Stakeholders from various government agencies, non-government organizations, telecommunications firms and the academe participated in the consultation.
Genalyn B. Macalinao, information technology officer at the DICT Cybersecurity Bureau who presided the meeting, noted that the only new provision in the proposed policy is the involvement of the academe in ensuring child online protection.
“Most of the provisions are just a reiteration…of existing policies on child online protection. Meron lang isang bagong (There’s just one new) provision which is involving the academe,” she said.
Ms. Macalinao noted the DICT is not trying to stop students from using social media, but rather to reduce their exposure to it by prohibiting the use of the platform for the dissemination of school work.
“We thought of drafting a circular that will sort of (reduce) the exposure ng mga kabataan sa [of the youth to] social media, hindi sa [not to] technology. DICT will never be anti-technology. We advocate for a digital economy… However, we also see the threats that are accompanied by the advancement of digital economy,” she said.
“It’s not meant to stop the use of social media. Our children will always be on social media. Day and night they will be there. Why add more to that exposure by mandating it?,” she added.
But after a stakeholder noted how children sometimes highlight the helpfulness of social media for school-related activities, the DICT said it will consider conducting a consultation with students on the policy as well.
“(Ms. Macalinao) will convene, and we will invite two to three from each school, so that we can also hear their side,” DICT Assistant Secretary for Cybersecurity Allan S. Cabanlong, who briefly dropped by the event, said.

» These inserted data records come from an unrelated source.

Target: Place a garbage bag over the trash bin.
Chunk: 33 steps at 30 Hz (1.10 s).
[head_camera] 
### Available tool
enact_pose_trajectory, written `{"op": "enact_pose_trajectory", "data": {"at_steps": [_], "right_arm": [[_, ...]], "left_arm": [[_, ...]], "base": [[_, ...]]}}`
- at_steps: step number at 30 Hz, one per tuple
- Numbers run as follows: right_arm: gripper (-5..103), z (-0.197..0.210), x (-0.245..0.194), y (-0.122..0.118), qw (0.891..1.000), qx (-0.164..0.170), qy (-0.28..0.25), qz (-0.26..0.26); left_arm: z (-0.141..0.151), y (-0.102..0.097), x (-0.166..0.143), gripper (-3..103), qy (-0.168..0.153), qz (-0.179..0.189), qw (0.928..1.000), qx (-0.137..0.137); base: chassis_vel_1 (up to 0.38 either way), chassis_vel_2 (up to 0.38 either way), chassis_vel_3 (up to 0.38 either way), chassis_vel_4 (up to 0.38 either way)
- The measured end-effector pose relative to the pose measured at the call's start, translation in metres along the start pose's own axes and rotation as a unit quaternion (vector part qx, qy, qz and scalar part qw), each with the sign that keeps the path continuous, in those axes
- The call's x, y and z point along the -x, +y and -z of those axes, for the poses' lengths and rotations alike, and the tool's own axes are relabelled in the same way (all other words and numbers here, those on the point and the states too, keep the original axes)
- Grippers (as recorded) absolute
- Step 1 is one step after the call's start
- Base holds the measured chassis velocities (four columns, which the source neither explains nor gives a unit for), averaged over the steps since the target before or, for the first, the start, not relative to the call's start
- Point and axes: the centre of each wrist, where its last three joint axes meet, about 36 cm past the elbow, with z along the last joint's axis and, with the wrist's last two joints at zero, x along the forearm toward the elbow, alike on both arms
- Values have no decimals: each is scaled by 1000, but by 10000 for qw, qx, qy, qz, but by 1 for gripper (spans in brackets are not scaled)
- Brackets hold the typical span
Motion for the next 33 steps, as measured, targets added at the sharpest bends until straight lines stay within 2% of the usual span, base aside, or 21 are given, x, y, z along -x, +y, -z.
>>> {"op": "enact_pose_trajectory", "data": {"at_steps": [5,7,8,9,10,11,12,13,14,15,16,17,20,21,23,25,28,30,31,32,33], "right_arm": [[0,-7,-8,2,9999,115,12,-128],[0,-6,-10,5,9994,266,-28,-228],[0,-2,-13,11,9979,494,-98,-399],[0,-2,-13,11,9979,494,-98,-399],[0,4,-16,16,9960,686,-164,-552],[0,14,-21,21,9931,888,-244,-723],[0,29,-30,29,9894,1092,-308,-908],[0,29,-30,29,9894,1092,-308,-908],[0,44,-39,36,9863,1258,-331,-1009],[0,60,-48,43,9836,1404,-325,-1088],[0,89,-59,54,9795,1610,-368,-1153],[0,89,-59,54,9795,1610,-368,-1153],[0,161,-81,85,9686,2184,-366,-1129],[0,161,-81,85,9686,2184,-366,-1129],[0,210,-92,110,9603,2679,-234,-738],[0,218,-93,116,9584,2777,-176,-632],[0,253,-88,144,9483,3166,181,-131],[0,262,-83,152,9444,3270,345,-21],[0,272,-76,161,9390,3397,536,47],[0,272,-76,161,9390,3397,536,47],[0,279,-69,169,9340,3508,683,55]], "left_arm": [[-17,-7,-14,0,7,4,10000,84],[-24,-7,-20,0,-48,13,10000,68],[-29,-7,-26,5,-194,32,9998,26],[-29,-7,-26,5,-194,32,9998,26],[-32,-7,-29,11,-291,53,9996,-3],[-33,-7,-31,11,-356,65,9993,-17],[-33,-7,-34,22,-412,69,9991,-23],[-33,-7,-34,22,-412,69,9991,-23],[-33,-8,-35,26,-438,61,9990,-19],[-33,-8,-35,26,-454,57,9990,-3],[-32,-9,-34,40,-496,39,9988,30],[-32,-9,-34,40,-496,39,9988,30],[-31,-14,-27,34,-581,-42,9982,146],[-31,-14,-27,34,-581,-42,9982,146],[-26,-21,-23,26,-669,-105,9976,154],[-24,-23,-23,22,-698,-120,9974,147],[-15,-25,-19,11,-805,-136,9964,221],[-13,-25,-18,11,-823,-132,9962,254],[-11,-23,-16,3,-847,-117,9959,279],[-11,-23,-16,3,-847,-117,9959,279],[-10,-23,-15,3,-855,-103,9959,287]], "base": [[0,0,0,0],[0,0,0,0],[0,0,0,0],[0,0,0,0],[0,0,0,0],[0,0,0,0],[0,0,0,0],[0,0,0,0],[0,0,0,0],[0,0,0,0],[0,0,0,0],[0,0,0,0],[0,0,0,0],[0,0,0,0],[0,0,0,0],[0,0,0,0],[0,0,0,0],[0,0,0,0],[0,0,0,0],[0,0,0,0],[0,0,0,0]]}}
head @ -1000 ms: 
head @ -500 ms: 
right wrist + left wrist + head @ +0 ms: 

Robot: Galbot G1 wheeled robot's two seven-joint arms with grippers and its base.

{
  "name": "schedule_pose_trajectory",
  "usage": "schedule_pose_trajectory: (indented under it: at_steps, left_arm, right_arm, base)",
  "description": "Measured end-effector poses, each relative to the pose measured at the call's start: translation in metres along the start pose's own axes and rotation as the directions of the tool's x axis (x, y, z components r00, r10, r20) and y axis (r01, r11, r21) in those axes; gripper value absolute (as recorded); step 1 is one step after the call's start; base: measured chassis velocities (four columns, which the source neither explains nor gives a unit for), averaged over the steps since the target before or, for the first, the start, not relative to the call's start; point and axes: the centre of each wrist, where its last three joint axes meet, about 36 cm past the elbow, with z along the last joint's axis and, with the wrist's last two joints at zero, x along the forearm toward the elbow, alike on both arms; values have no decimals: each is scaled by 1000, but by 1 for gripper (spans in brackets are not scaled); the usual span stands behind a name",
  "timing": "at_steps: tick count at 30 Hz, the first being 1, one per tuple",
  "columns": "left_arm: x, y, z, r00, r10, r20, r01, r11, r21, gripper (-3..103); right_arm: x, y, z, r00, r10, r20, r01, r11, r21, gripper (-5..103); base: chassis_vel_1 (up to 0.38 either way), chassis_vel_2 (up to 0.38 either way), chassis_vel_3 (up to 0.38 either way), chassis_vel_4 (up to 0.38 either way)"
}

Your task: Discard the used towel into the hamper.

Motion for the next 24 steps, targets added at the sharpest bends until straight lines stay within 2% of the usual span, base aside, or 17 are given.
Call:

He also noted how the DICT does not want to limit children’s use of technology, but rather reinforce the responsible use of technology.
“We would not limit. Even the child…hindi namin nili-limit ‘yung mga bata na gumamit ng social media (We are not limiting children’s use of social media), but with the guidance of the parents,” Mr. Cabanlong said, noting how the draft policy only covers the dissemination of school work and not the use of social media for other opportunities such as research.
After the meeting on Monday, the DICT is scheduled to hold two more consultations with stakeholders in the Visayas and Mindanao regions. Ms. Macalinao said the DICT is targeting to release the department order before the year ends.